Masochism and Queer Desire in Film and Literature

The Representation of Masochism and Queer Desire in Film and Literatureby Barbara Mennel
Department of Germanic and Slavic Studies
(Palgrave Macmillan, 2007)
Available through Amazon

This book connects the invention of masochism by turn-of-the-century sexologist Richard von Krafft-Ebing and writer Leopold von Sacher-Masoch to its contemporary appropriation by gay and lesbian filmmakers. Krafft-Ebing conceived of masochism as a literary perversion and as a gendered affliction. Mennel compares central texts by Sacher-Masoch with Monika Treut’s film Seduction: The Cruel Woman and Kutlug Ataman’s film Lola and Billy the Kid, negotiating contemporary feminist theory and queer studies organized around gender and sexuality, on the one hand, and the fetish and masquerade, on the other.

- Publisher

Editorial Reviews

“In her superb investigation of ‘masochistic aesthetics,’ Mennel returns to the constitutive texts of Sacher-Masoch and Krafft-Ebing, to engage with more recent debates in feminist, queer, and postcolonial theory concerning masochism’s triangulation of power, fantasy, and history. Parting ways with theoretical emphases on white masculinity and celebrations of performative subversion, Mennel argues that masochistic aesthetics ultimately fails to convert symbolic submission into social power for those traditionally positioned as fetishized Others in the fantasies of white male masochists: women, queers, disenfranchised ethnic groups. She challenges us to read the symptoms of two historic breakdowns of egalitarian ideologies and integrative state systems staged in literary and cinematic fantasies at the last two fins-de-siècle.”
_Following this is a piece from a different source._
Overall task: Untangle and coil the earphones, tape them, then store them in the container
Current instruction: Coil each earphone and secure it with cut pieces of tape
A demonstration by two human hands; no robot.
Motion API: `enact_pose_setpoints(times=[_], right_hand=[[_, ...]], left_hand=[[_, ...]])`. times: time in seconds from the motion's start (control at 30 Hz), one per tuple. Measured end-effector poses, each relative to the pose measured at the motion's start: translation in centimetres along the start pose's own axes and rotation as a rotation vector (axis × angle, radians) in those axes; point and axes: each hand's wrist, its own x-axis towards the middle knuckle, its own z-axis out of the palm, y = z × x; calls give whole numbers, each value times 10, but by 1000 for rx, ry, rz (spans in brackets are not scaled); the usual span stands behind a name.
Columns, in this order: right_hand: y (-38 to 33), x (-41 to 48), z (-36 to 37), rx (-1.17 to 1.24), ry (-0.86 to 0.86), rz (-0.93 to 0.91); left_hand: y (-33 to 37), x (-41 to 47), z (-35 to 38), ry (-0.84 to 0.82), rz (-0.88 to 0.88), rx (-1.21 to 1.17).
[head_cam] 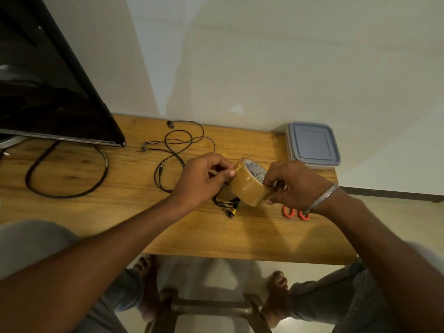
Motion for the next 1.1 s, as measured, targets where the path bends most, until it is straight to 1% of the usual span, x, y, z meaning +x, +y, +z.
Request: enact_pose_setpoints(times=[0.13, 0.23, 0.3, 0.37, 0.4, 0.5, 0.53, 0.6, 0.7, 0.77, 0.83, 0.93, 1.0, 1.03, 1.1], right_hand=[[4, 3, 2, 26, 54, -52], [8, 4, 4, 56, 62, -105], [10, 5, 4, 73, 56, -147], [15, 5, 1, 89, 60, -168], [18, 5, 0, 98, 68, -171], [29, 4, -6, 129, 133, -153], [32, 4, -7, 146, 151, -138], [35, 4, -6, 181, 139, -104], [33, 3, -3, 208, 58, 33], [35, 7, -3, 198, 114, 98], [45, 10, -2, 207, 194, 117], [62, 13, 2, 242, 161, 93], [68, 14, 4, 275, 132, 91], [69, 14, 4, 292, 139, 89], [72, 16, 3, 312, 170, 81]], left_hand=[[3, -3, 2, -4, 79, 95], [3, -3, 2, -12, 97, 177], [0, -2, 0, -14, 58, 194], [-3, 1, -3, -9, -21, 173], [-2, 3, -4, -4, -77, 123], [4, 9, -6, 27, -274, -155], [5, 11, -6, 43, -319, -212], [3, 11, -3, 69, -386, -292], [2, 14, 9, 77, -448, -332], [3, 21, 17, 87, -475, -353], [3, 30, 22, 91, -526, -426], [0, 36, 19, 52, -616, -583], [-4, 37, 14, 21, -613, -594], [-5, 38, 12, 12, -580, -546], [-5, 41, 10, 16, -456, -374]])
-Katrin Sieg, Associate Professor of German, Georgetown University

“Mennel trains a keen bifocal lens reciprocally to illuminate the late nineteenth-century works of Krafft-Ebing and Sacher-Masoch and the late twentieth-century films of Treut and Ataman. She carefully retraces and finely nuances the interplay between such coordinates as masquerade and fetishism, queer and feminist theories, and psychoanalysis and politics. These juxtapositions result in a work as analytically rigorous as it is perceptive and daring.”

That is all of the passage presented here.